Dynamic Multiple Choice (Like a Wizard) - How would you design it? (e.g. Schema, AI model, etc.)

This question can probably be broken up into multiple questions, but here goes...
In essence, I'd like to allow users to type in what they would like to do and provide a wizard-like interface to ask for information which is missing to complete a requested query. For example, let's say a user types: "What is the weather like in Springfield?"
We recognize the user is interested in weather, but it could be Springfield, Il or Springfield in another state. A follow-up question would be:
What Springfield did you want weather for?
1 - Springfield, Il
2 - Springfield, Wi
You can probably think of a million examples where a request is missing key data or its ambiguous. Make the assumption the gist of what the user wants can be understood, but there are missing pieces of data required to complete the request.
Perhaps you can take it as far back as asking what the user wants to do and "leading" them to a query.
This is not AI in the sense of taking any input and truly understanding it. I'm not referring to having some way to hold a conversation with a user. It's about inferring what a user wants, checking to see if there is an applicable service to be provided, identifying the inputs needed and overlaying that on top of what's missing from the request, then asking the user for the remaining information. That's it! :-)
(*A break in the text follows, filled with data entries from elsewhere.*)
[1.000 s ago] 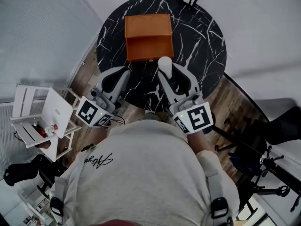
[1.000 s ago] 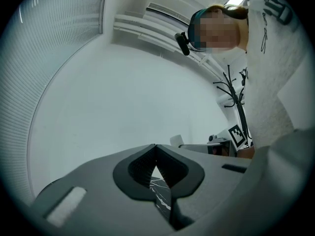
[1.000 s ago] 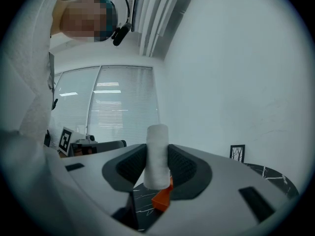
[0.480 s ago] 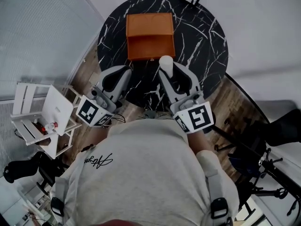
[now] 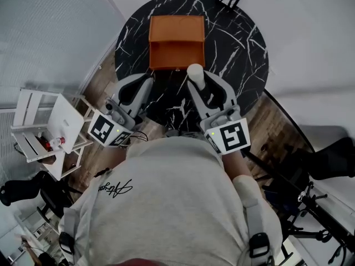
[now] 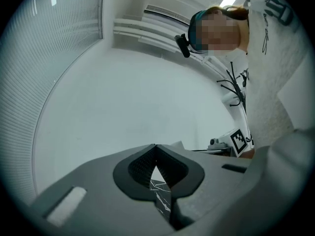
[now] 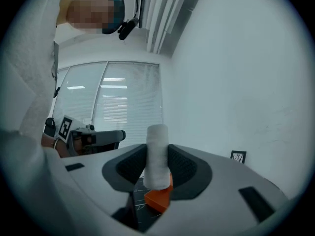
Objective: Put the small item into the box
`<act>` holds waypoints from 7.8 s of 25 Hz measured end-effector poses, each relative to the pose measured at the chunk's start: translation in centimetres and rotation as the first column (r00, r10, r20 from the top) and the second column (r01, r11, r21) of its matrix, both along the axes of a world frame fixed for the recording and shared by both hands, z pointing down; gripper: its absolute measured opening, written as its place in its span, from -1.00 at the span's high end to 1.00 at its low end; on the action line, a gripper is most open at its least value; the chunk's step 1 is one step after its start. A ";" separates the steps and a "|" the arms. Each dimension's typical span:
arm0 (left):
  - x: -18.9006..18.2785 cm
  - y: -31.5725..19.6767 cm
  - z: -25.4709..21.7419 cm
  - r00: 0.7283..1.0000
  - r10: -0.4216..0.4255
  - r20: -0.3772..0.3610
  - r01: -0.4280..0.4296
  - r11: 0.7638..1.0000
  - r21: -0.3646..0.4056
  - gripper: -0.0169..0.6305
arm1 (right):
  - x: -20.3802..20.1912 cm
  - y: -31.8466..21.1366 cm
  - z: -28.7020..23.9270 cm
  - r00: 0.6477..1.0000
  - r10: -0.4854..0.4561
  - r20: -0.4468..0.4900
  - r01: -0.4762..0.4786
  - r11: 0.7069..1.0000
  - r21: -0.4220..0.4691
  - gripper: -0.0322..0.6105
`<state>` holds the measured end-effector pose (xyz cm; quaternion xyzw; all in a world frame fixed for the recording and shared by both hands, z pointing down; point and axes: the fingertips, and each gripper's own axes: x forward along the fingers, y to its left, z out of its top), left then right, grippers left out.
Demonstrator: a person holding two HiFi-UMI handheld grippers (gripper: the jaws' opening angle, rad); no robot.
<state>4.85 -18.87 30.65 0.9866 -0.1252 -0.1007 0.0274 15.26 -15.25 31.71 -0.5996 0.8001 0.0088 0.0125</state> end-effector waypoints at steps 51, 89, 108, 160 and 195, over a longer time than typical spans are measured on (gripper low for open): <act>-4.1 -0.3 1.9 0.979 -0.199 0.044 0.200 0.979 -0.035 0.94 | -1.4 -9.1 7.6 0.893 -0.220 -0.392 0.159 0.970 -0.183 0.48; -5.8 -0.7 2.0 0.968 -0.243 0.065 0.246 0.969 -0.034 0.94 | 0.5 -15.5 19.1 0.821 -0.308 -0.480 0.126 0.919 -0.374 0.48; -6.4 0.0 3.0 0.959 -0.271 0.084 0.276 0.959 -0.059 0.94 | 0.4 -16.7 23.8 0.781 -0.379 -0.497 0.129 0.875 -0.466 0.48; -7.6 -0.4 3.5 0.945 -0.311 0.104 0.319 0.946 -0.063 0.94 | 0.1 -18.4 31.9 0.648 -0.605 -0.462 0.127 0.685 -0.718 0.48; -8.2 0.2 3.6 0.929 -0.355 0.105 0.363 0.929 -0.068 0.94 | -0.1 -18.1 32.4 0.591 -0.695 -0.410 0.124 0.580 -0.805 0.48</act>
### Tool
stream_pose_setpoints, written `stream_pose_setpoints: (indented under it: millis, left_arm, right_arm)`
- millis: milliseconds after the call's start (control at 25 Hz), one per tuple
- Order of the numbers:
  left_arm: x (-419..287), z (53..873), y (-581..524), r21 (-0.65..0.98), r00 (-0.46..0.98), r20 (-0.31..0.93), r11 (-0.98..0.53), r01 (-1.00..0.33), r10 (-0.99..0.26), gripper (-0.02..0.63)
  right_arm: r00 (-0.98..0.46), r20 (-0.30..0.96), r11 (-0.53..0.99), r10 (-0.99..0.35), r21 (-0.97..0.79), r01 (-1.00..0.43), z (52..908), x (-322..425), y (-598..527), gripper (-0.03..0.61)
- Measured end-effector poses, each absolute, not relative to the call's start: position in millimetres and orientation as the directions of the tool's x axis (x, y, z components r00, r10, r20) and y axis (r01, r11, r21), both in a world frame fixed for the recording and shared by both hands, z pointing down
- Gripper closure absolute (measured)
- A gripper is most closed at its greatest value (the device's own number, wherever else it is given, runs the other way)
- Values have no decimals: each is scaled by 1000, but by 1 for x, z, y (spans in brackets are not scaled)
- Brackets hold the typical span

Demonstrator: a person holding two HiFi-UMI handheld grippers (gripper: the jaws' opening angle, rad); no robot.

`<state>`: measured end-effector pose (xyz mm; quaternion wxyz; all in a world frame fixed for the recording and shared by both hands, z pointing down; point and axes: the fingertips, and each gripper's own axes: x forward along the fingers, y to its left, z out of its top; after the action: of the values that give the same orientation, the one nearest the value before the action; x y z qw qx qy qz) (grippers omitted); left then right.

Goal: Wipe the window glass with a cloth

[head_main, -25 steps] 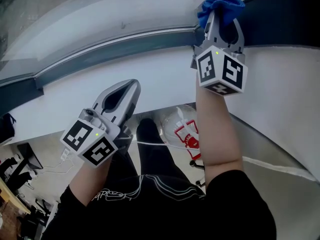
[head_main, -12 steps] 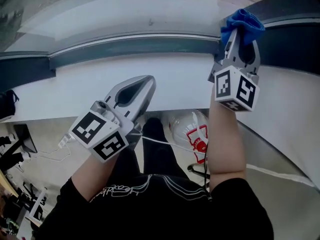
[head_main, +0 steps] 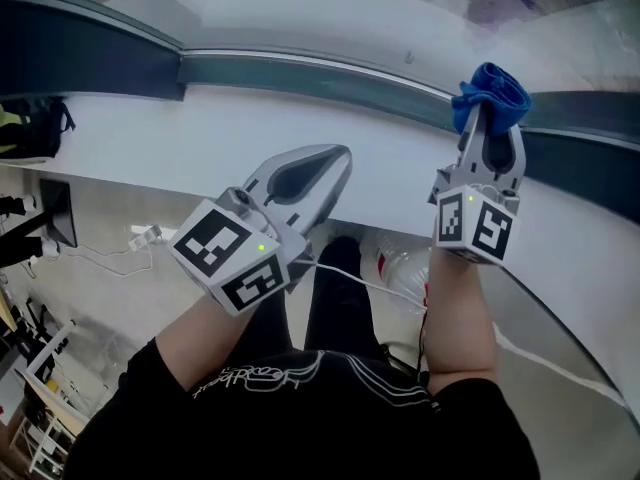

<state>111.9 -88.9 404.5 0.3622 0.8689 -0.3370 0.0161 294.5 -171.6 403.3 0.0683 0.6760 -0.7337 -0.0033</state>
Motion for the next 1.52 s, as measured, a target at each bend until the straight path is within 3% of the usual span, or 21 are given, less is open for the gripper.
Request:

How would you want to store the information about services? How would you go about determining what was missing from the input data?
My thoughts:
Use regex expressions to identify clear pieces of information. These will be matched to the parameters of a service. Figure out which parameters do not have matching data and look up the associated question for those parameters. Ask those questions and capture answers. Re-run the service passing in the newly captured data. These would be more free-form questions.
For multiple choice, identify the ambiguity and search for potential matches ranked in order of likelihood (add in user history/preferences to help decide). Provide the top 3 as choices.
Thoughts appreciated.
Cheers,
Henry
This is not AI in the sense of taking any input and truly understanding it.
It most certainly is! You follow this up by stating exactly that:
I'm not referring to having some way to hold a conversation with a user. It's about inferring what a user wants, checking to see if there is an applicable service to be provided, identifying the inputs needed and overlaying that on top of what's missing from the request, then asking the user for the remaining information. That's it! :-)
Inference is at the heart of any topics in AI. What did the user mean? What did the user want? What information should I fetch? How do I parse that information and decide what the answer is?
You're essentially trying to design a state-of-the-art AI system, that uses a combination of NLP techniques to parse natural language queries and then using (maybe) a learning algorithm to determine how to perform the search, possibly hitting a knowledge base, or maybe Google (which also requires a process to parse the returned data to find the answer).
If there is any way you can constrain how input is entered (i.e. how the query is asked), that will help. But then you'll essentially be building a Web form... which has been done a million times over.
In short, you're attempting to create a very complex system but you explicitly don't want to use any of the relevant techniques. If you're attempting to use regexs to do all of this, good luck to you. Because that's one heck of a deep and dark rabbit hole into which I would not want to fall.
But if you insist, start by finding a good book on NLP, because that's where you'll have to start anyway.